En el barrio de Las Rehoyas, en el que dicen que quieren derribar las casas para hacer casas y barriada nueva, hemos visto un vistoso mensaje. Dice: "Viva la gente wuena". Ni más ni menos. Hasta con una doble uve haciendo la palabra más buena. Y pensamos, y ustedes pensarán lo mismo, que este mensaje no debe ser derribado ni derruido ni estropeado cuando las casas éstas -casas baratas- vayan al suelo. Porque es, o debiera ser, un mensaje que perdure siempre. Seguro es que la gente 'wena' se lo merece.
En el borde de un pequeño jardín, junto a una parada de guaguas, podemos ver unos hibiscos y en éstos nos encontramos casi a diario con unas cuantas lindas y sencillas flores. Por ello, ahora nos extraña el que estén estas plantas desnudas, sin flores, y nos decimos que seguramente se debe ello a los fríos que sentimos en estos días y no debemos estar muy desencaminados. Y nos quedamos amaguados y, para salir de la amargura, echamos mano a una fotografía tomada en jornadas no lejanas. En ella ustedes verán, como nosotros, una bonita flor rosada que parece sonreirnos aunque a lo mejor somos nosotros los que sonreímos al mirarla.
Las ramas, al sol de la tarde, nos saludaban. Era un día sin viento aunque frío. Aún no había llegado el invierno y el sol tardaría poco en ponerse. Nubes blancas parecían jugar en el azul suave del cielo. Embobados, permanecíamos admirando la quietud y la hermosura del árbol esperando sin saberlo la aparición fugaz de un pajarillo o más bien aun el trinar de algunos de ellos. Había paz mientras el día se iba.
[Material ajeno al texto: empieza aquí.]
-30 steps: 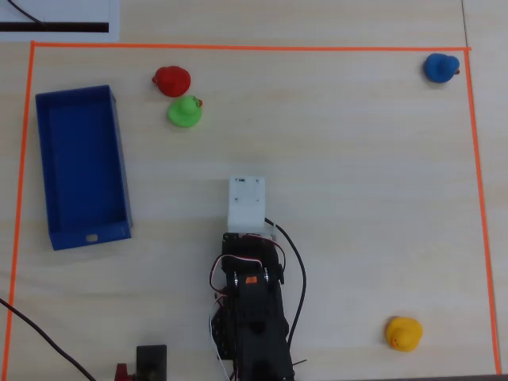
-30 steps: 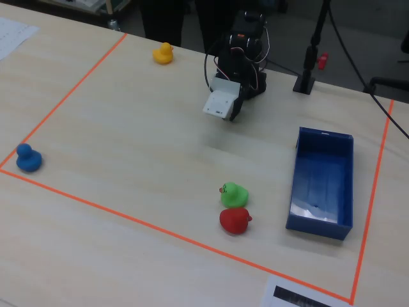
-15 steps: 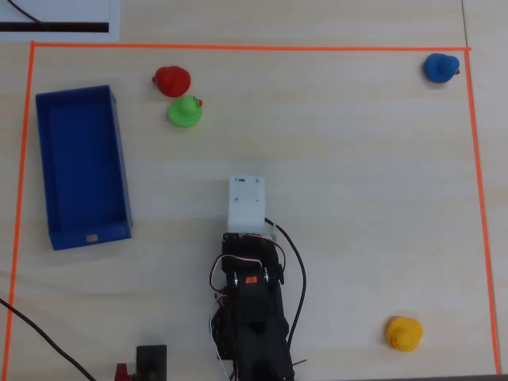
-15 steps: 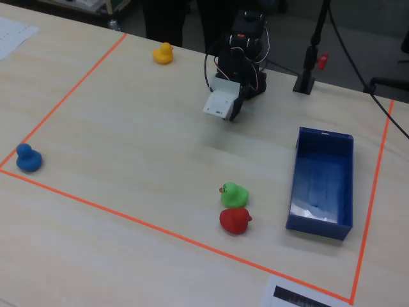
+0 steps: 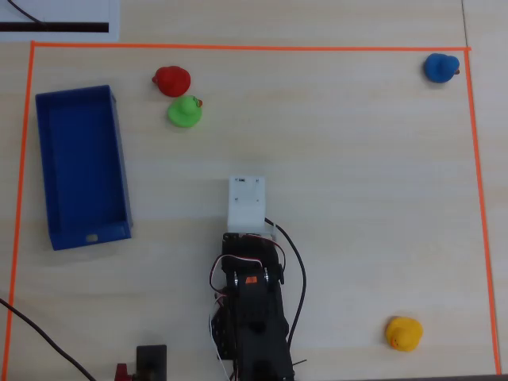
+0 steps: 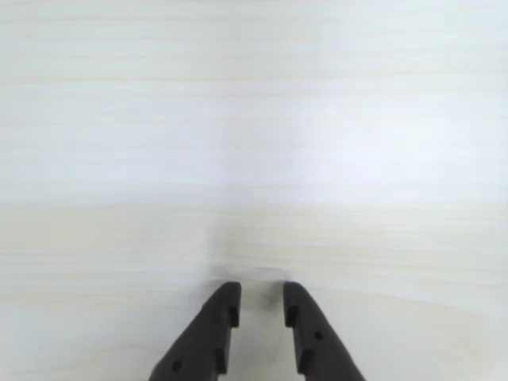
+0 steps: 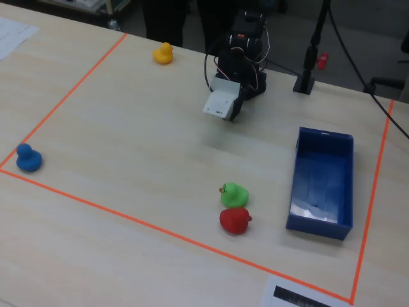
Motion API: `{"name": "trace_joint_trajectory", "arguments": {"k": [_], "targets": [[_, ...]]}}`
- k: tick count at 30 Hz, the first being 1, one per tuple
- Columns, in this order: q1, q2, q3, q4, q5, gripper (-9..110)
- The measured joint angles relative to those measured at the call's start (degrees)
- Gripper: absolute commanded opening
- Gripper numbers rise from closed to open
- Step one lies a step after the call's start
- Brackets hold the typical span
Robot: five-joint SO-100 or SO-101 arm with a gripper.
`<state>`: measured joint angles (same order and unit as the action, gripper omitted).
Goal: Grasp yellow duck and put it into box.
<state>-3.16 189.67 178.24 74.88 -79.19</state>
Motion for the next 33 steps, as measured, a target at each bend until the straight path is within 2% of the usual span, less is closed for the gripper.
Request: {"name": "trace_joint_trajectory", "arguments": {"k": [13,16,24,28,33], "targets": [[0.0,0.0,0.0,0.0,0.0,6],[0.9,0.0,0.0,0.0,0.0,0],[1.1,0.0,0.0,-0.1,0.0,0],[1.1,-0.1,0.4,-11.2,-0.9,0],[6.1,-8.3,0.1,-36.7,2.6,0]]}}
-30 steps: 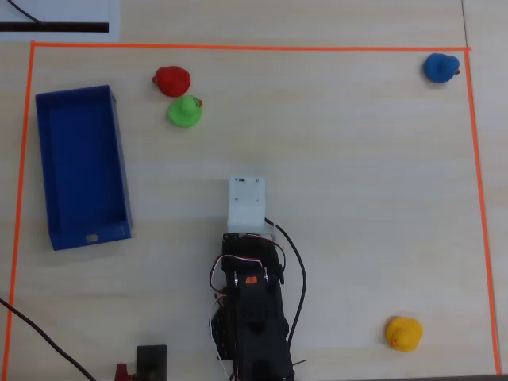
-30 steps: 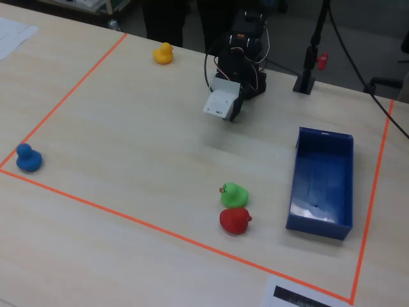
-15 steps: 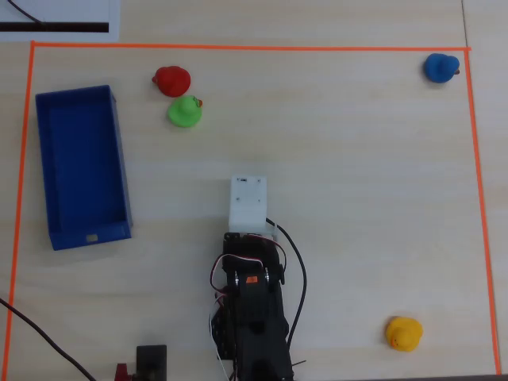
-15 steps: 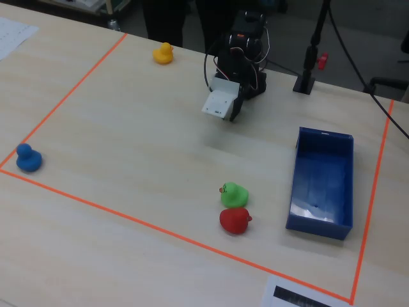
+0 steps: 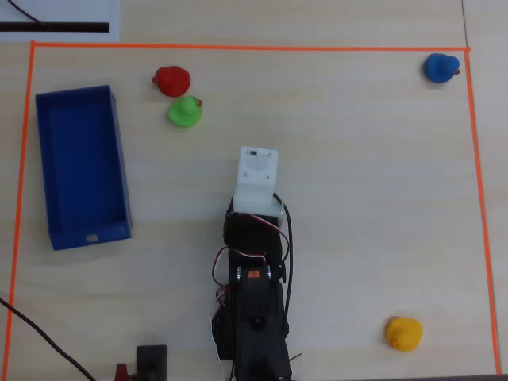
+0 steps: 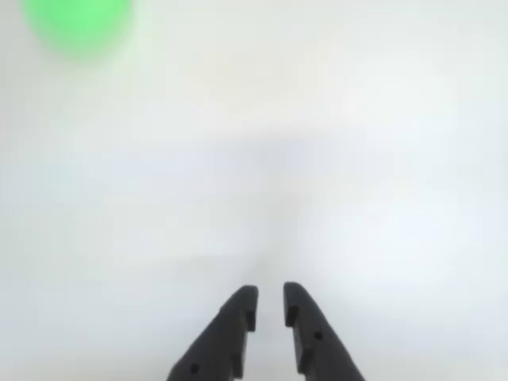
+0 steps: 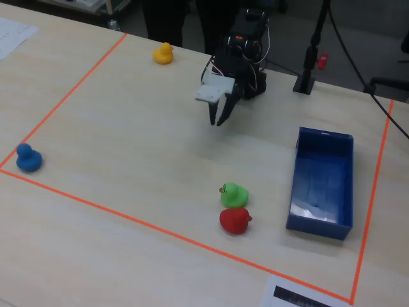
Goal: Grasp yellow duck and put it into box.
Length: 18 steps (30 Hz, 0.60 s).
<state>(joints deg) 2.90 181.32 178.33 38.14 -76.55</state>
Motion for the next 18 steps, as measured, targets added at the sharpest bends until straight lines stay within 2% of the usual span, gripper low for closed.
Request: {"name": "trace_joint_trajectory", "arguments": {"k": [3,6,11,18], "targets": [[4.0,-11.6,-5.4,-15.3,2.7,0],[9.9,-24.8,-18.0,-24.3,6.3,0],[24.0,-47.5,-40.1,-29.0,7.6,0],[48.0,-63.5,-54.5,-35.8,4.0,0]]}}
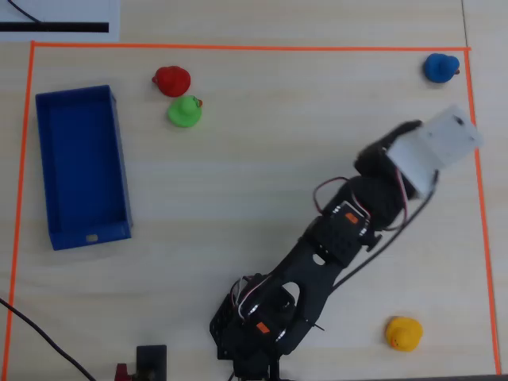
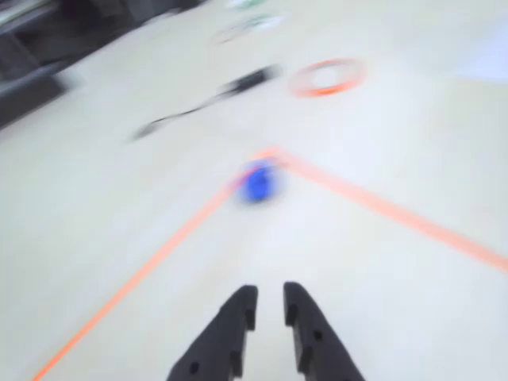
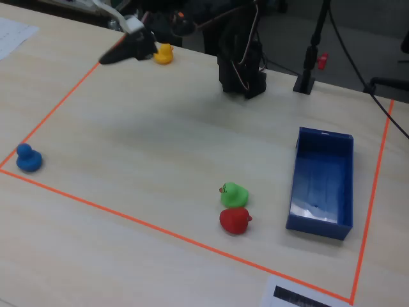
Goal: Grasp yellow duck and put it into box.
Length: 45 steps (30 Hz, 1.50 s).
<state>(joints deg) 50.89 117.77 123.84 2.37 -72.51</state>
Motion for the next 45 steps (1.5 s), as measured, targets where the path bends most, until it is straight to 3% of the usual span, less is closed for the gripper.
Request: {"name": "trace_joint_trajectory", "arguments": {"k": [11,17,27,34,45], "targets": [[37.1,0.1,-3.5,16.5,-4.7,0],[49.6,6.8,4.9,22.9,-9.0,12],[54.3,4.4,8.1,27.9,-13.4,24],[55.5,-6.6,1.6,34.9,-15.4,28],[59.7,-19.5,-3.5,34.2,-24.3,31]]}}
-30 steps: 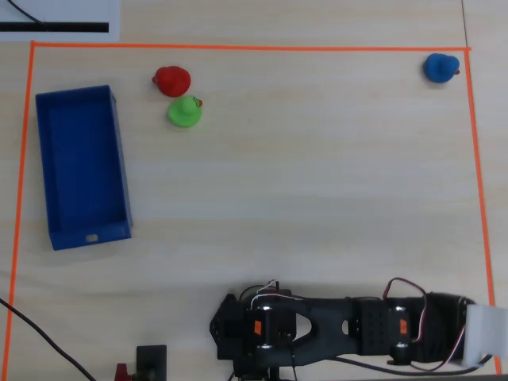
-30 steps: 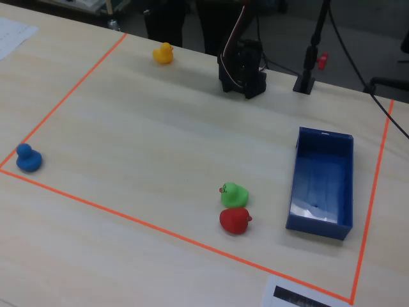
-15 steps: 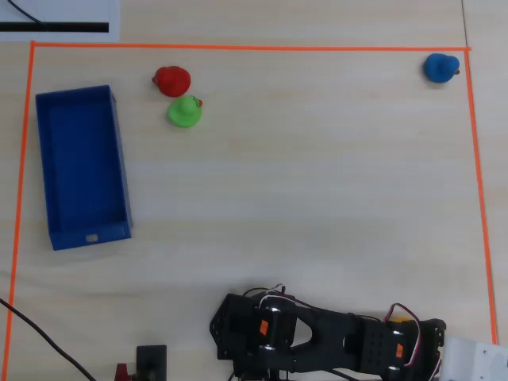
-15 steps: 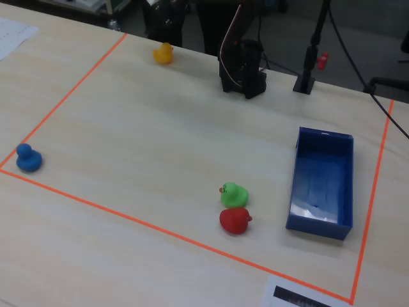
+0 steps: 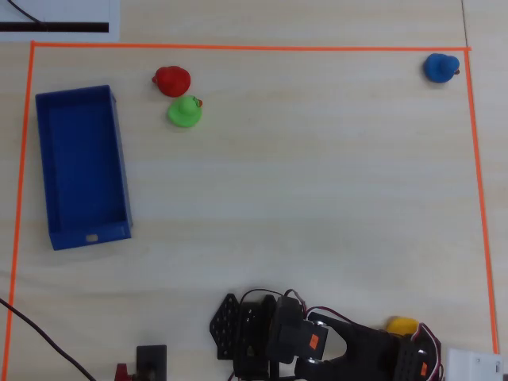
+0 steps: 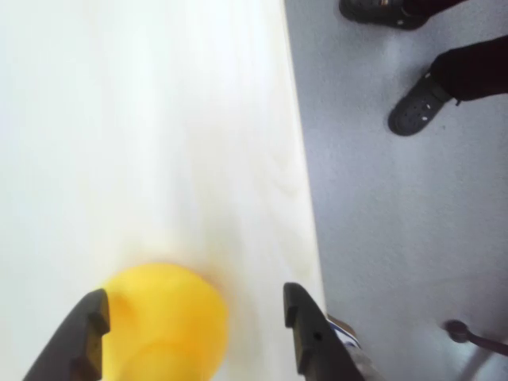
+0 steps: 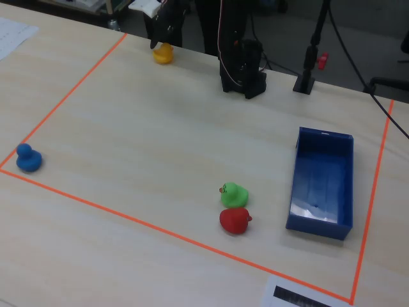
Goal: Grasp yellow duck and put it into box.
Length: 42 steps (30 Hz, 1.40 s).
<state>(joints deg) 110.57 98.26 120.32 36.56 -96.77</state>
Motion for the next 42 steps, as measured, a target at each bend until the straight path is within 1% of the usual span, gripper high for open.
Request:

La Madre Naturaleza quería dormir y, mientras, Dios era con nosotros.
La pobre planta vive en un descampado o solar en el extrarradio de la ciudad, y, según nos parece, tan sólo recibe agua para su riego cuando llueve y el resto del tiempo está sin una manguera ni regadera que se acerque a ella para calmarle la sed. En ocasiones la planta revive y en su centro nos muestra unas como pelotas que, pensamos, es donde lleva ella las semillas que darán vida a otras plantas que serán, mucho nos tememos, pobres plantas también. A nosotros, qué le vamos a decir, nos ha ilusionado ver a ésta, rozagante y espléndida, aunque tan sólo sea por una vez. Quizá la naturaleza, compasiva, se ha apiadado de ella y la ha permitido vivir bien. O tal vez el hombre, por equivocación, la ha regado alguna vez.
La estrella, con un giro de su cuerpo hacia un lado luce como estrella caída. Ya no luce, al contrario, ahora es un estorbo en el parque que hay que quitar. Y de ello se ocuparán los obreros. La cogerán con miramientos, o con pocos miramientos, y la llevarán al almacén en donde se guardan las cosas de un año para otro. Como la Navidad. Porque la Navidad también la guardamos en el cuarto de los trastos con sus luces, ahora, con sus sombras. Y volverá la estrella dentro de un tiempo, tal vez, nuevamente, junto con muchísimas más estrellas de fantasía, a iluminar la ciudad. Nuestra ciudad. Y otras tantas ciudades del mundo mundial seguirán nuestro ejemplo de fraternidad o de vanidad.